Trump mira nas eleições e dispara sanções contra o Irã

Lourival Sant’Anna

18 de setembro de 2019 | 15h01

Fragmentos de mísseis e drones iranianos, segundo as autoridades sauditas recolhidos na área dos bombardeios Foto: AFP

O calendário eleitoral prevaleceu sobre o desejo de projetar poder e preservar a credibilidade das ameaças americanas. O presidente Donald Trump decidiu impor mais sanções contra o Irã em retaliação ao bombardeio da maior refinaria e maior campo de petróleo da Arábia Saudita, no sábado.

Trump não deu detalhes, no Twitter. Mas os EUA já impuseram sanções contra o petróleo iraniano e punições contra empresas de outros países que violarem o embargo. Não há mais como golpear substancialmente a economia iraniana. 
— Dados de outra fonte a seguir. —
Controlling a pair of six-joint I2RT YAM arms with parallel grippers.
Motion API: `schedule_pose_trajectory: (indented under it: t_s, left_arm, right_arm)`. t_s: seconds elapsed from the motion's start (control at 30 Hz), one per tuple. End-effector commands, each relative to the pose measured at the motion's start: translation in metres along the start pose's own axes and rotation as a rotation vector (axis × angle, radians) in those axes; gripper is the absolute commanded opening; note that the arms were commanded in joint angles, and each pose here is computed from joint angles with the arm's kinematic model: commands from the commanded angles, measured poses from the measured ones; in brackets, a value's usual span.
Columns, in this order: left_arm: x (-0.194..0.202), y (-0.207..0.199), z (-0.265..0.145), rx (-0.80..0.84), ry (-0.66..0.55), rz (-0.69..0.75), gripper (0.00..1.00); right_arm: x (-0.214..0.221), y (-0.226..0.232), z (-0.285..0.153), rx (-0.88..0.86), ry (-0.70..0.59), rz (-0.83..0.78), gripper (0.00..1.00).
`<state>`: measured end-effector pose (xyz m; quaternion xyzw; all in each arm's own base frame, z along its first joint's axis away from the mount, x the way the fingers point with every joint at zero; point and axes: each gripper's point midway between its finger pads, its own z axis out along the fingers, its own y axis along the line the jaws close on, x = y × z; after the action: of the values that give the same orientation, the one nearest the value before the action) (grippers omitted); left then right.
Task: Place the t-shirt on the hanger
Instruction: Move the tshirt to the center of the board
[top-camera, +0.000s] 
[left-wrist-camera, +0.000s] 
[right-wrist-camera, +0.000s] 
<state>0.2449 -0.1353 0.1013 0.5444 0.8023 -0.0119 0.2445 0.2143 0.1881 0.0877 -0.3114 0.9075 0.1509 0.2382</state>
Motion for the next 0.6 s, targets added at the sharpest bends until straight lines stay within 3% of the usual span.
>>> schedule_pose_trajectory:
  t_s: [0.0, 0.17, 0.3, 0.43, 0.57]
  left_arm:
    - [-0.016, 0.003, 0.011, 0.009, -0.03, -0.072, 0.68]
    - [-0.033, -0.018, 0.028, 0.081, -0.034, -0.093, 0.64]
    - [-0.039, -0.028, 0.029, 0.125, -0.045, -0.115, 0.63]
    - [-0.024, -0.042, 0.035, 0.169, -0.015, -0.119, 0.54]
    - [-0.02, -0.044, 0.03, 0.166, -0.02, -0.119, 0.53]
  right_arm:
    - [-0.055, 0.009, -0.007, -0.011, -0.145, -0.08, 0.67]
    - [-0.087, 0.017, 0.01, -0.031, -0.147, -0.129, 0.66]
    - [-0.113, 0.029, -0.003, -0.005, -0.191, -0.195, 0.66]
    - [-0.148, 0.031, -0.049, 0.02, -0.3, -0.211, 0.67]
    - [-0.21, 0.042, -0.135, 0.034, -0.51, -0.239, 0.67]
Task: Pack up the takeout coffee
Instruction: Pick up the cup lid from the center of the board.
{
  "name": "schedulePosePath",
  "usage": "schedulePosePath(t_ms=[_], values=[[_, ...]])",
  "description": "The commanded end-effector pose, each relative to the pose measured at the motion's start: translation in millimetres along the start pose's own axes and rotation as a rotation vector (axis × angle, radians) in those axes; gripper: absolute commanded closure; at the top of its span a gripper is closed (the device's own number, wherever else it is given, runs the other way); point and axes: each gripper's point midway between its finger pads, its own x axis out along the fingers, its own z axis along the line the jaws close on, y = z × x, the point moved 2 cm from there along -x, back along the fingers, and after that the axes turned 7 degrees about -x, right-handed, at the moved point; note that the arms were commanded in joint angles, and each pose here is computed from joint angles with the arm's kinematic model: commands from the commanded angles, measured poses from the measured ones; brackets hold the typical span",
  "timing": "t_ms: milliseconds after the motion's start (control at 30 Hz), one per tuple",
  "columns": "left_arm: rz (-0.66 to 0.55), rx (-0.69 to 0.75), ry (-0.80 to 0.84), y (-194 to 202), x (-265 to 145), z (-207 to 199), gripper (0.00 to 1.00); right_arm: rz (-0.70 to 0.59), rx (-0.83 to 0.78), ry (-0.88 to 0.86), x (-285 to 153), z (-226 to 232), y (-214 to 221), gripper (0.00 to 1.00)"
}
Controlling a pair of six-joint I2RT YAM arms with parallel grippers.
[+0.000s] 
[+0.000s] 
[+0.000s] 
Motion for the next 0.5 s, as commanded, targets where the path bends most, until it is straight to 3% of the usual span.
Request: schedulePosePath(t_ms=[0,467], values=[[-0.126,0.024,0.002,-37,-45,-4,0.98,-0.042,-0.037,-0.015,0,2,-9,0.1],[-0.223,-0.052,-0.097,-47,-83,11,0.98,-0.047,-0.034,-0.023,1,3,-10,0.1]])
O anúncio contrasta fortemente com a declaração de Trump de segunda-feira, de que os EUA estavam “carregados e engatilhados” para atacar o Irã.

Na disputa da reeleição em novembro do ano que vem, Trump quer cumprir a sua promessa de campanha de 2016: desengajar os EUA de guerras e focar nos problemas internos. 

Como escrevi no post anterior, o problema é que os inimigos dos EUA – Irã, Taleban, Coreia do Norte, Venezuela, etc. – percebem isso, e vão tentar extrair o máximo de vantagens do desejo de Trump de fechar acordos e de evitar ações militares. Os aliados, por sua vez, como a Arábia Saudita, terão ou que se defender sozinhos ou aceitar esses termos. Por enquanto, é o que os sauditas estão fazendo.